Consider his steadfast opposition to the use of torture, a subject he could speak with absolute authority and clarity on, given his years of mistreatment in Vietnam.

Or, how he railed against congressional pork and earmarks and how he spent years crusading with Democratic Sen. Russ Feingold to try to get the corrosive influence of big money out of politics — a fight he unfortunately lost.

Or when he dramatically cast the deciding thumbs-down vote on the bill to repeal the Affordable Care Act, later calling on his fellow senators to “stop the political gamesmanship and put the health care needs of the American people first.”

I say that was McCain “at his best,” because he was, after all, a politician, and like any politician his record is complicated and there were times when he disappointed.

Perhaps because of his Navy background, he too often saw the military solution first, as he did in agitating for the U.S. invasion of Iraq, which he later regretted.
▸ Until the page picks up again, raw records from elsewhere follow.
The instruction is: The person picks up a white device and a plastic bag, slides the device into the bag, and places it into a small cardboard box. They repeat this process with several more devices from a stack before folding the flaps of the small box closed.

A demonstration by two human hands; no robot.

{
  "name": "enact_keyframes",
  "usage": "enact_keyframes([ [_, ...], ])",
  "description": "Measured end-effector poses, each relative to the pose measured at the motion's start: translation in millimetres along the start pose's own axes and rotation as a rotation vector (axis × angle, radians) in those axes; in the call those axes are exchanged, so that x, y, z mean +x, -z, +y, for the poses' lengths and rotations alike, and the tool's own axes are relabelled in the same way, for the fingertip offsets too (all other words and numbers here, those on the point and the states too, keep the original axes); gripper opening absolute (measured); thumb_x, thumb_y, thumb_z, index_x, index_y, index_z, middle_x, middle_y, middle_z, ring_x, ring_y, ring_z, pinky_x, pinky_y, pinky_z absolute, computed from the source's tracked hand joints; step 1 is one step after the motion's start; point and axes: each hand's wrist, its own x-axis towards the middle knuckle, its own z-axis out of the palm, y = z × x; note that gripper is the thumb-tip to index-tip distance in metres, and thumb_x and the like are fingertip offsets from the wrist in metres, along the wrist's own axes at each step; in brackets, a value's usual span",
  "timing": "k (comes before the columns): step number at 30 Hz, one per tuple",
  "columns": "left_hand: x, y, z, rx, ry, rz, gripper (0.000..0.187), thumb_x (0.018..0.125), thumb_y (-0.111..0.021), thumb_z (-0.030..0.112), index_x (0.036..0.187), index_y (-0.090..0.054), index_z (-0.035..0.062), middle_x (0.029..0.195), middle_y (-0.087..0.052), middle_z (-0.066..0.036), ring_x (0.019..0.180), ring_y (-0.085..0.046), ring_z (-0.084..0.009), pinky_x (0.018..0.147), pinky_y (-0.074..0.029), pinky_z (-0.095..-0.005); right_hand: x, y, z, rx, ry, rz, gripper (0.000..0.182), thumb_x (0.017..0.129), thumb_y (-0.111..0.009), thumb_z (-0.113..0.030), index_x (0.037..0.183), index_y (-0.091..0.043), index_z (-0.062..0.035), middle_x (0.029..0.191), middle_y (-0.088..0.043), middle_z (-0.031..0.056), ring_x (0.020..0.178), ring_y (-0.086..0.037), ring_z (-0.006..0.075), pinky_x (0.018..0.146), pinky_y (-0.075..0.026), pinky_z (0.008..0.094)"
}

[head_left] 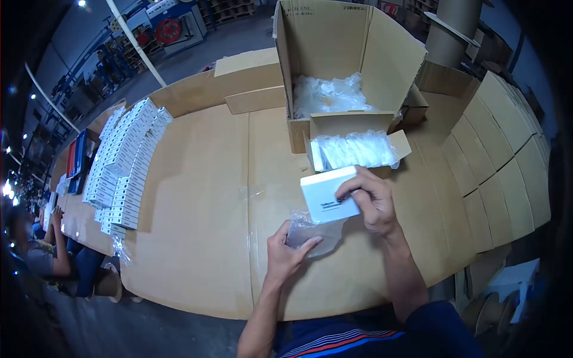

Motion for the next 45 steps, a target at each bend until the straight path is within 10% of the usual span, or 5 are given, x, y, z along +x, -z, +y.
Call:
enact_keyframes([
  [10, 1.8, -4.1, -2.6, -0.074, 0.058, -0.020, 0.053, 0.077, -0.093, 0.010, 0.122, -0.068, -0.0048, 0.108, -0.077, -0.012, 0.096, -0.073, -0.0164, 0.089, -0.058, -0.0333, 12.7, -19.4, 11.8, 0.334, -0.227, -0.229, 0.030, 0.094, -0.047, -0.002, 0.105, -0.074, 0.0009, 0.100, -0.069, 0.0099, 0.098, -0.064, 0.0193, 0.093, -0.049, 0.0333],
  [20, -8.2, -12.2, -27.9, -0.563, 0.200, 0.001, 0.048, 0.113, -0.046, 0.035, 0.137, -0.058, -0.0049, 0.123, -0.068, -0.009, 0.111, -0.063, -0.0149, 0.097, -0.050, -0.0314, -32.0, -19.4, 34.6, 0.606, -0.344, -0.116, 0.050, 0.101, -0.059, -0.004, 0.149, -0.046, -0.0031, 0.139, -0.056, 0.0136, 0.127, -0.056, 0.0182, 0.112, -0.043, 0.0338],
  [29, -4.4, -18.5, -23.7, -0.410, 0.070, -0.017, 0.051, 0.115, -0.041, 0.036, 0.137, -0.057, -0.0064, 0.124, -0.068, -0.009, 0.112, -0.062, -0.0154, 0.100, -0.049, -0.0321, -89.2, -34.3, 61.8, 0.895, -0.616, 0.281, 0.013, 0.103, -0.064, -0.002, 0.114, -0.065, 0.0032, 0.105, -0.070, 0.0044, 0.094, -0.064, 0.0093, 0.087, -0.052, 0.0250],
  [35, -0.8, -16.4, -6.1, -0.199, -0.035, -0.024, 0.062, 0.115, -0.032, 0.040, 0.156, -0.040, -0.0068, 0.155, -0.051, -0.019, 0.141, -0.048, -0.0251, 0.120, -0.032, -0.0359, -91.3, -34.4, 67.8, 0.911, -0.490, 0.269, 0.013, 0.104, -0.062, -0.004, 0.116, -0.064, 0.0016, 0.104, -0.070, 0.0051, 0.097, -0.065, 0.0104, 0.090, -0.052, 0.0259],
  [45, -2.3, -12.4, 1.3, -0.289, -0.094, -0.031, 0.065, 0.114, -0.033, 0.044, 0.157, -0.038, -0.0057, 0.136, -0.062, -0.020, 0.128, -0.057, -0.0267, 0.112, -0.043, -0.0400, -79.3, -40.0, 49.2, 1.000, -0.416, 0.207, 0.014, 0.107, -0.058, -0.014, 0.117, -0.059, -0.0041, 0.127, -0.067, 0.0203, 0.120, -0.062, 0.0238, 0.110, -0.045, 0.0393],
])
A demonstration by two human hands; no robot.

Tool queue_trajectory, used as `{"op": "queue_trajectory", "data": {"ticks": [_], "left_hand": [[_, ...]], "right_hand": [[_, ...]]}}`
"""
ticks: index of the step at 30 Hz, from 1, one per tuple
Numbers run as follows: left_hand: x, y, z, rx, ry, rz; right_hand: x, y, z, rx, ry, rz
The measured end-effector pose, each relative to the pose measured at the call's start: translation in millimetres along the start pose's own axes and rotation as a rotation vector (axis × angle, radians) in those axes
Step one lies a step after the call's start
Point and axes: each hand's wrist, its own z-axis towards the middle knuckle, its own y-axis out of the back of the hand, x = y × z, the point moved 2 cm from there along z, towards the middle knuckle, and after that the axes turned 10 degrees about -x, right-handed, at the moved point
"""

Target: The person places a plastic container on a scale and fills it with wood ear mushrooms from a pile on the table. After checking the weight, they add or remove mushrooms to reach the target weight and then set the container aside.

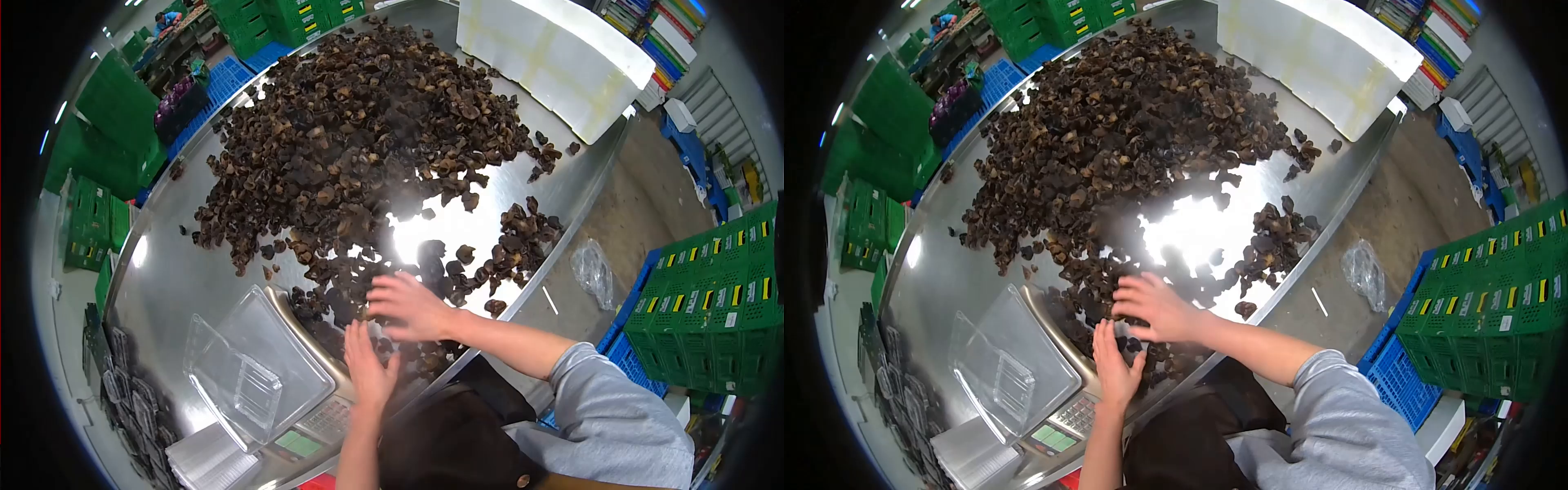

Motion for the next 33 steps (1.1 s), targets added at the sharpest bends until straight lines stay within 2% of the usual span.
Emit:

In a tough re-election bid in Arizona, he sold out his long-held advocacy for a sensible solution to illegal immigration in favor of hard-line support for a border wall.

Good grief, he basically drove the Straight Talk Express into a ditch when he plucked Sarah Palin from the obscurity of the Alaska governor’s mansion and made her a national political figure and helped foster the celebration of incompetence that gave us Donald Trump.

Still, whether you agreed with him or not, in most instances you had a sense that what motivated McCain was a deeply ingrained sense of patriotism and a belief in the shared ideals that animated America.

He was willing to work across the aisle to find solutions and occasionally would break with his own party leaders on key issues.

“We are 350 million opinionated, vociferous individuals,” McCain said in a farewell statement released after his death Sunday. “We argue and compete and sometimes even vilify each other in our raucous public debates. But we have always had so much more in common with each other than in disagreement. If only we remember that and give each other the benefit of the presumption that we love our country we will get through these challenging times. We will come through them stronger than before. We always do.”

In a political landscape as divided as any time in recent history, with partisan fury burning white hot, McCain brought that sense of perspective, of country before party, the belief that more unites us than divides us. We could use more John McCains right now, but unfortunately they are in short supply.